* [Problem to solve]
For each record below, output its text exactly and skip any picture.

* [Records shown]
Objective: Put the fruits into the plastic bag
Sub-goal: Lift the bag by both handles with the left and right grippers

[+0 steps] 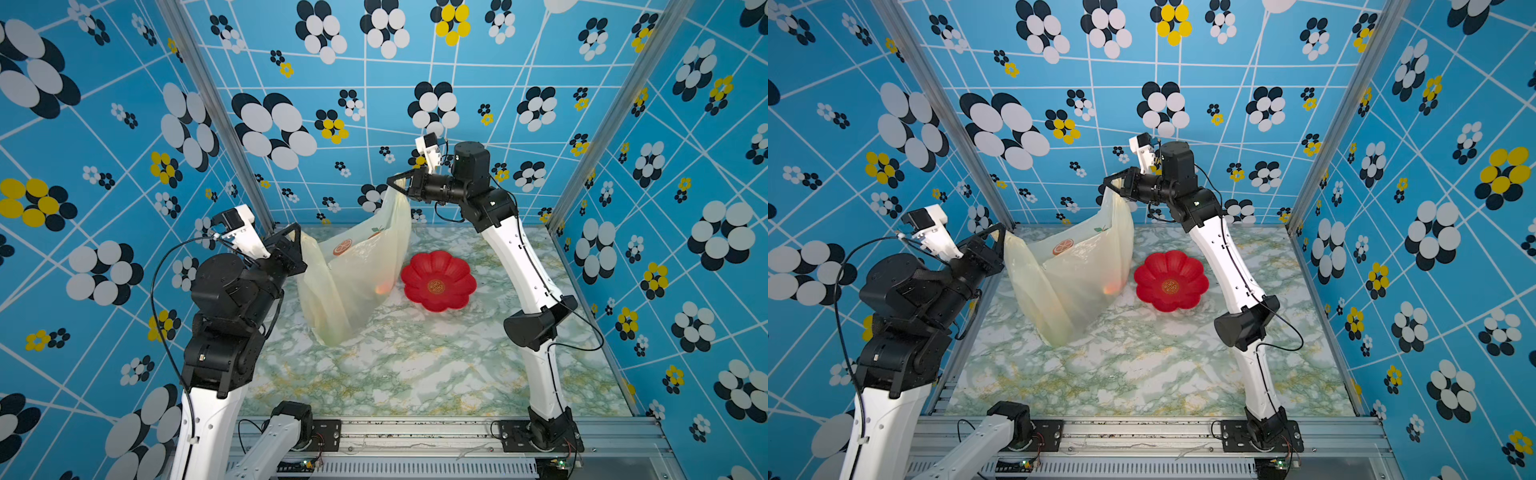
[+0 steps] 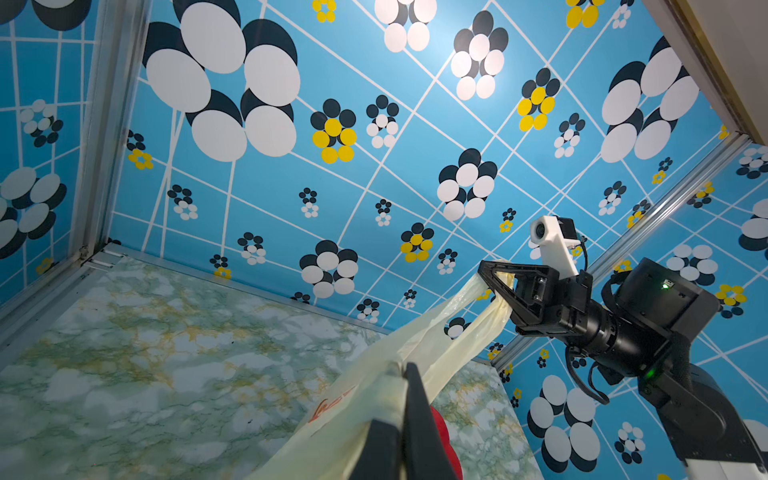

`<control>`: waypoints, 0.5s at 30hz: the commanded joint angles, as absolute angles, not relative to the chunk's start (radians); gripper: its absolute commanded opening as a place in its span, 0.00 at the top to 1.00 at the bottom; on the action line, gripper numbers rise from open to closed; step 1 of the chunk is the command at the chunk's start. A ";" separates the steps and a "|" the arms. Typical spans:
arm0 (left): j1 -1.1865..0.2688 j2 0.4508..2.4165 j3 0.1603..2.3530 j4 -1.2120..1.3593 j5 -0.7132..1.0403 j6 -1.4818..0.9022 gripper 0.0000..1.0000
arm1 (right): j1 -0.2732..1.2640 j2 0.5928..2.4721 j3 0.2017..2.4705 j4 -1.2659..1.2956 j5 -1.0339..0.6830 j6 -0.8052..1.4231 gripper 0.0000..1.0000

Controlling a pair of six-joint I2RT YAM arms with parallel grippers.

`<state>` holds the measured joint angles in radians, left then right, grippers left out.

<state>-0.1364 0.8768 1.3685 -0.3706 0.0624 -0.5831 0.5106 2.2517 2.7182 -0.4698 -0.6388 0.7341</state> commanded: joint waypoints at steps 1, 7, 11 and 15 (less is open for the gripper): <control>-0.113 0.906 1.357 -0.218 0.059 -0.586 1.00 | 0.473 2.309 2.749 -0.273 -0.630 0.819 1.00; -0.053 0.998 1.275 -0.054 0.125 -0.648 1.00 | 0.415 2.424 2.806 -0.115 -0.520 0.841 1.00; -0.040 1.074 1.251 0.047 0.162 -0.682 1.00 | 0.374 2.477 2.847 -0.048 -0.463 0.864 1.00; -0.043 1.142 1.244 0.140 0.218 -0.740 1.00 | 0.339 2.476 2.846 -0.044 -0.454 0.865 1.00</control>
<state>-0.0517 1.1347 1.2400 -0.0395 0.1650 -0.6891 0.3676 2.4943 2.8006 -0.1429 -0.5034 0.8516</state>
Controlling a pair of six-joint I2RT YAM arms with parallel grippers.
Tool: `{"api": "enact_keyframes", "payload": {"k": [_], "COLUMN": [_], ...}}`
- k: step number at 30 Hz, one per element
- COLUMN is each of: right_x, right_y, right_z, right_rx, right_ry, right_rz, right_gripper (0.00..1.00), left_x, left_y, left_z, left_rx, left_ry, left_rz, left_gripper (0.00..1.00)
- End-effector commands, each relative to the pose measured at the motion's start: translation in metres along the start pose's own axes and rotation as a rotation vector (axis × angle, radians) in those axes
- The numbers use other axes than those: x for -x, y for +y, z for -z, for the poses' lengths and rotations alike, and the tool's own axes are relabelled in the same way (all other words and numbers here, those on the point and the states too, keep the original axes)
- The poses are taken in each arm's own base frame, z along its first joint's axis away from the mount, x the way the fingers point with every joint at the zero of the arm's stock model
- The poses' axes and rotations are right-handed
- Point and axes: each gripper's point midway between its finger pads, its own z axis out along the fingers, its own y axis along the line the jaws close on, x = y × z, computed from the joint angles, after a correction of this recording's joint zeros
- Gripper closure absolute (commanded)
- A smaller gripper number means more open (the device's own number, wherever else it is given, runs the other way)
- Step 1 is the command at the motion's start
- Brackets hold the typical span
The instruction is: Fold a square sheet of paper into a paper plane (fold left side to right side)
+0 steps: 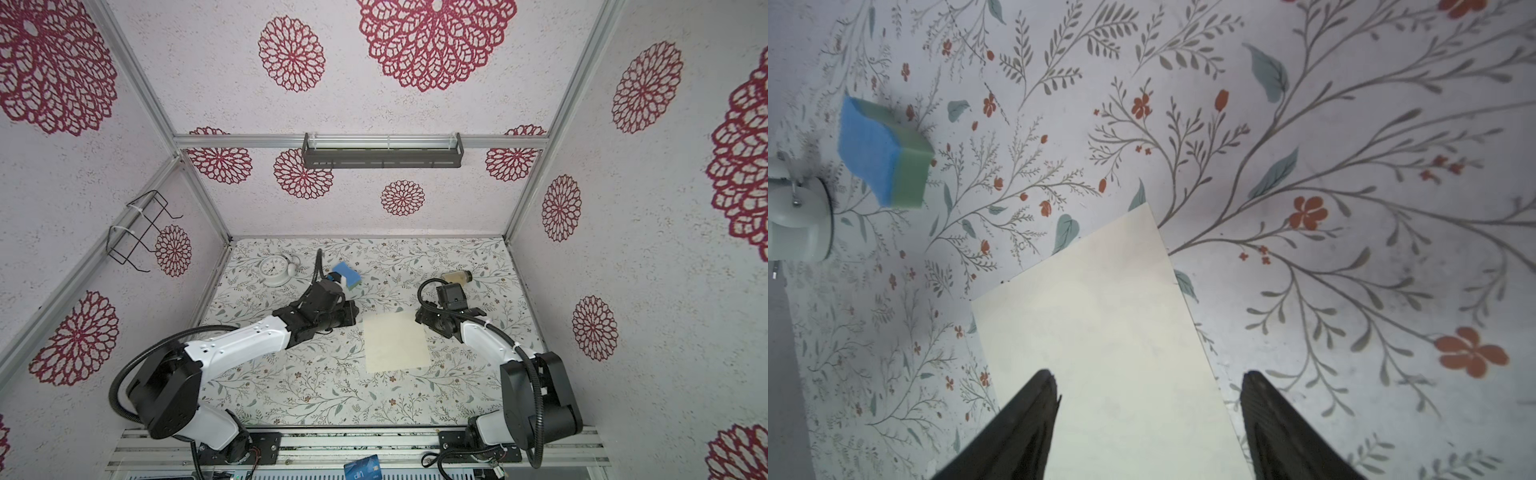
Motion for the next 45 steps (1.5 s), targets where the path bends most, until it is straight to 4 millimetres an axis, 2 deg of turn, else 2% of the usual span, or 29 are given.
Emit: {"api": "enact_keyframes", "payload": {"k": [1, 4, 10, 19, 20, 24, 28, 33, 39, 45], "right_x": [-0.007, -0.012, -0.020, -0.035, -0.037, -0.047, -0.059, -0.068, -0.060, -0.053], "right_y": [-0.004, -0.005, -0.008, -0.013, -0.013, -0.011, -0.001, 0.027, 0.052, 0.057], "right_z": [-0.004, -0.015, -0.027, -0.037, -0.038, -0.043, -0.049, -0.054, -0.048, -0.042], "right_rx": [-0.021, -0.020, -0.015, -0.004, -0.001, 0.010, 0.048, 0.155, 0.208, 0.214], "right_ry": [0.084, 0.126, 0.166, 0.206, 0.210, 0.226, 0.252, 0.272, 0.250, 0.228], "right_rz": [0.108, 0.126, 0.134, 0.117, 0.113, 0.105, 0.091, 0.065, 0.091, 0.115], "right_gripper": [0.26, 0.26, 0.26, 0.26, 0.26, 0.26, 0.26, 0.26, 0.25, 0.23], "left_x": [-0.018, -0.028, -0.051, -0.077, -0.090, -0.101, -0.108, -0.115, -0.121, -0.123], "left_y": [-0.009, -0.011, -0.002, 0.019, 0.029, 0.037, 0.041, 0.044, 0.044, 0.044], "left_z": [-0.021, -0.040, -0.063, -0.076, -0.085, -0.089, -0.091, -0.092, -0.091, -0.088], "left_rx": [0.035, 0.070, 0.110, 0.139, 0.161, 0.169, 0.172, 0.174, 0.172, 0.168], "left_ry": [0.083, 0.123, 0.182, 0.221, 0.252, 0.271, 0.282, 0.289, 0.290, 0.284], "left_rz": [-0.101, -0.154, -0.188, -0.187, -0.188, -0.187, -0.190, -0.187, -0.188, -0.187], "left_gripper": [0.98, 0.98, 1.00, 1.00, 1.00, 1.00, 1.00, 1.00, 1.00, 1.00]}}
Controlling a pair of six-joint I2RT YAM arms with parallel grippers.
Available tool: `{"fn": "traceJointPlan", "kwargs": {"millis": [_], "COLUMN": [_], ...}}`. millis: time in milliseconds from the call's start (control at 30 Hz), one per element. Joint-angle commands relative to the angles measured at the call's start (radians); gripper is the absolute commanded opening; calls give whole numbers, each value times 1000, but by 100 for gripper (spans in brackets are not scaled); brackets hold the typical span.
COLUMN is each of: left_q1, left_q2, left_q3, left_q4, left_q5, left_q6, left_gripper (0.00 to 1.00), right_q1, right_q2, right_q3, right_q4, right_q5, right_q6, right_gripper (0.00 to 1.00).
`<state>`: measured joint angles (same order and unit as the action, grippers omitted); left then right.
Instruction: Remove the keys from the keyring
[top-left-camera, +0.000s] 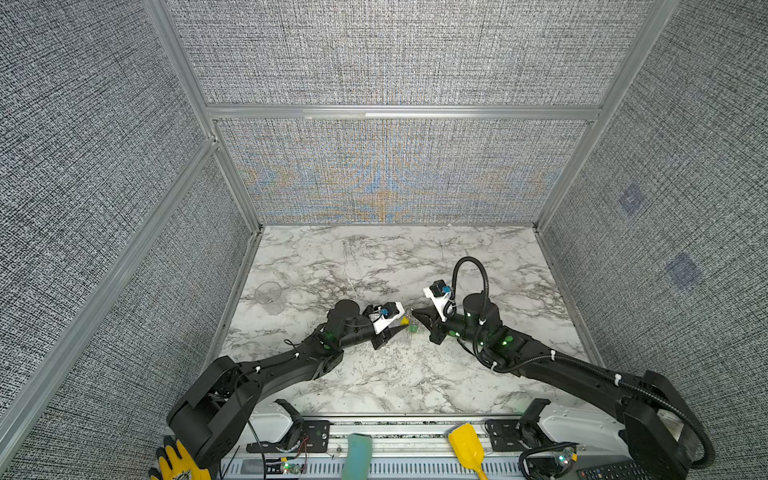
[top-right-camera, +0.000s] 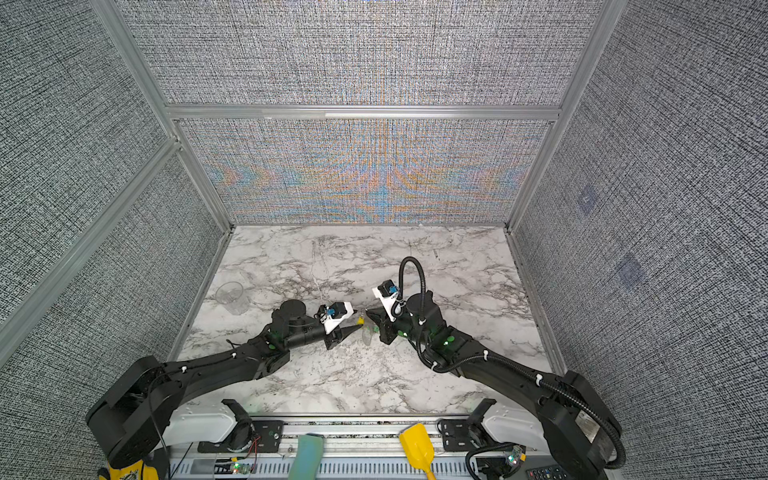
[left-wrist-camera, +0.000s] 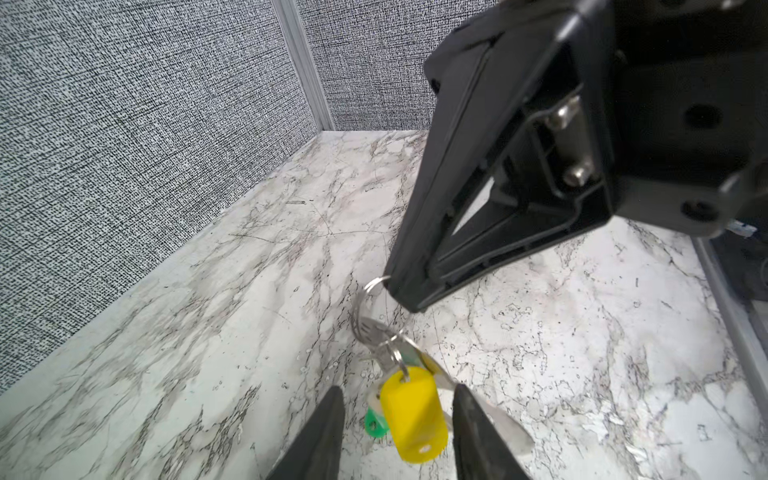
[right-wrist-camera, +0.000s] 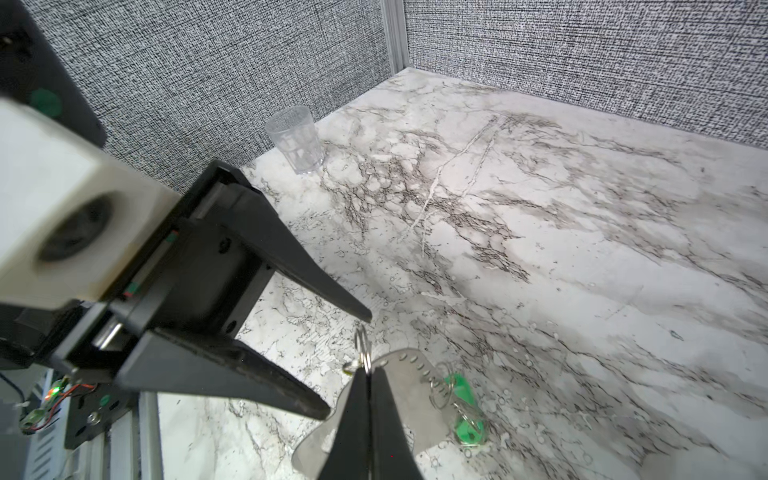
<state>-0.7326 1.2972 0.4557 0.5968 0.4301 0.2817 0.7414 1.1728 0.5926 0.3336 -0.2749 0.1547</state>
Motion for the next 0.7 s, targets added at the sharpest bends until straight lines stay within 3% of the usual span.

* [Answer box]
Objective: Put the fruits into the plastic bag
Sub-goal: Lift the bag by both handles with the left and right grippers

[+0 steps] 
[+0 steps] 

`<control>`: waypoints, 0.5s at 30hz: the commanded joint angles, as absolute angles, not relative to the chunk's start (radians); gripper: its absolute commanded opening as a place in its span, 0.00 at the top to 1.00 at the bottom; on the action line, gripper numbers rise from open to closed; step 1 of the chunk is the command at the chunk's start. A ";" separates the steps and a "|" the arms. Typical spans:
arm0 (left): j1 -1.1865..0.2688 j2 0.4508..2.4165 j3 0.1603..2.3530 j4 -1.2120..1.3593 j5 -0.7132..1.0403 j6 -1.4818..0.9022 gripper 0.0000..1.0000
arm1 (right): j1 -0.2732..1.2640 j2 0.5928..2.4721 j3 0.2017..2.4705 j4 -1.2659..1.2956 j5 -1.0339..0.6830 j6 -0.8052..1.4231 gripper 0.0000..1.0000

Controlling a pair of six-joint I2RT YAM arms with parallel grippers.

`<state>` holds the measured joint angles in radians, left then right, grippers left out.

<state>-0.1364 0.8768 1.3685 -0.3706 0.0624 -0.5831 0.5106 2.2517 2.7182 -0.4698 -0.6388 0.7341</state> commanded: joint waypoints at steps 1, 7, 11 and 15 (less is open for the gripper): <control>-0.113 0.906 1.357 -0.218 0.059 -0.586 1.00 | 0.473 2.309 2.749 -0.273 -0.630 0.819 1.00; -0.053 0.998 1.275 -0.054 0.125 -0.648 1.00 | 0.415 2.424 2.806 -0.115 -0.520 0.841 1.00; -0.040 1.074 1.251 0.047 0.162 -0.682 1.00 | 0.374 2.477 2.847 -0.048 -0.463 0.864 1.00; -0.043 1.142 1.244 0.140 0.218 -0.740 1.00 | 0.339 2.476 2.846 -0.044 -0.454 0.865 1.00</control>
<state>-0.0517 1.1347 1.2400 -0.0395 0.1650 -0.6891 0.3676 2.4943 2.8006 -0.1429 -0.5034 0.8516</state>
Controlling a pair of six-joint I2RT YAM arms with parallel grippers.
Tool: `{"api": "enact_keyframes", "payload": {"k": [_], "COLUMN": [_], ...}}`
- k: step number at 30 Hz, one per element
- COLUMN is each of: right_x, right_y, right_z, right_rx, right_ry, right_rz, right_gripper (0.00..1.00), left_x, left_y, left_z, left_rx, left_ry, left_rz, left_gripper (0.00..1.00)
- End-effector commands, each relative to the pose measured at the motion's start: translation in metres along the start pose's own axes and rotation as a rotation vector (axis × angle, radians) in those axes
- The numbers use other axes than those: x for -x, y for +y, z for -z, for the poses' lengths and rotations alike, and the tool's own axes are relabelled in the same way (all other words and numbers here, those on the point and the states too, keep the original axes)
- The poses are taken in each arm's own base frame, z along its first joint's axis away from the mount, x the way the fingers point with every joint at the zero of the arm's stock model
- The poses' axes and rotations are right-handed
- Point and axes: each gripper's point midway between its finger pads, its own z axis out along the fingers, its own y axis along the line the jaws close on, x = y × z, computed from the joint angles, after a correction of this recording's joint zeros
- Gripper closure absolute (commanded)
- A smaller gripper number means more open (the device's own number, wherever else it is given, runs the other way)
- Step 1 is the command at the motion's start
- Brackets hold the typical span
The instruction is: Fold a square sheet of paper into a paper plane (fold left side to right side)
+0 steps: 
Motion for the next 45 steps (1.5 s), targets where the path bends most, until it is straight to 4 millimetres an axis, 2 deg of turn, else 2% of the usual span, or 29 are given.
Emit: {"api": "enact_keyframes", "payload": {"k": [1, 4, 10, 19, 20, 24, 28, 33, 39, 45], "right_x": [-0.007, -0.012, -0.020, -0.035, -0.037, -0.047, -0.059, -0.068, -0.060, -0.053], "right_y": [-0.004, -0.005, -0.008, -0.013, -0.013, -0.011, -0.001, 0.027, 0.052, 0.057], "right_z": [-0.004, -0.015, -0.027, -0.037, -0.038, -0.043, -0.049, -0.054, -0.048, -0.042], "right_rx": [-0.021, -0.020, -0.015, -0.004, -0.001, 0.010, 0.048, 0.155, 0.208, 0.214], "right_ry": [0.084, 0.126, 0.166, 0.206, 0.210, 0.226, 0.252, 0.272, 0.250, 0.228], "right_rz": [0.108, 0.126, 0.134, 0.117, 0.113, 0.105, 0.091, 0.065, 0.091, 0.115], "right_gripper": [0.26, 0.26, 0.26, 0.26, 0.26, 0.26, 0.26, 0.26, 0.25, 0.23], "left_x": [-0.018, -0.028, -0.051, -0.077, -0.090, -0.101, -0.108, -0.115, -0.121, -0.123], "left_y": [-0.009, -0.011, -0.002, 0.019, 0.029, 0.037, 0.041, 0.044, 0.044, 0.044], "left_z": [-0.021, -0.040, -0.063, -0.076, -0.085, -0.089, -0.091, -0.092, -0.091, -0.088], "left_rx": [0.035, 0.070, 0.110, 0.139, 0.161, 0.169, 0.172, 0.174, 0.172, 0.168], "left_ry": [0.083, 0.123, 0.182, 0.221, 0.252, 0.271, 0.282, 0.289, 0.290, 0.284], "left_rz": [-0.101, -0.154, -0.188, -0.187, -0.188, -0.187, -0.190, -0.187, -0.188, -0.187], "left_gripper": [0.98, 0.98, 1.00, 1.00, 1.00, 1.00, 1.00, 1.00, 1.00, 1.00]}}
Controlling a pair of six-joint I2RT YAM arms with parallel grippers.
Available tool: `{"fn": "traceJointPlan", "kwargs": {"millis": [_], "COLUMN": [_], ...}}`. millis: time in milliseconds from the call's start (control at 30 Hz), one per element. Joint-angle commands relative to the angles measured at the call's start (radians); gripper is the absolute commanded opening; calls give whole numbers, each value times 1000, but by 100 for gripper (spans in brackets are not scaled); brackets hold the typical span.
COLUMN is each of: left_q1, left_q2, left_q3, left_q4, left_q5, left_q6, left_gripper (0.00 to 1.00), right_q1, right_q2, right_q3, right_q4, right_q5, right_q6, right_gripper (0.00 to 1.00).
`<state>`: measured joint angles (same order and unit as the action, grippers omitted); left then right.
Instruction: Remove the keys from the keyring
[top-left-camera, +0.000s] 
[top-right-camera, +0.000s] 
[left-wrist-camera, +0.000s] 
[right-wrist-camera, +0.000s] 
<state>-0.7326 1.2972 0.4557 0.5968 0.4301 0.2817 0.7414 1.1728 0.5926 0.3336 -0.2749 0.1547</state>
Motion for the next 0.7 s, targets added at the sharpest bends until straight lines stay within 3% of the usual span.

Work on this exercise is done.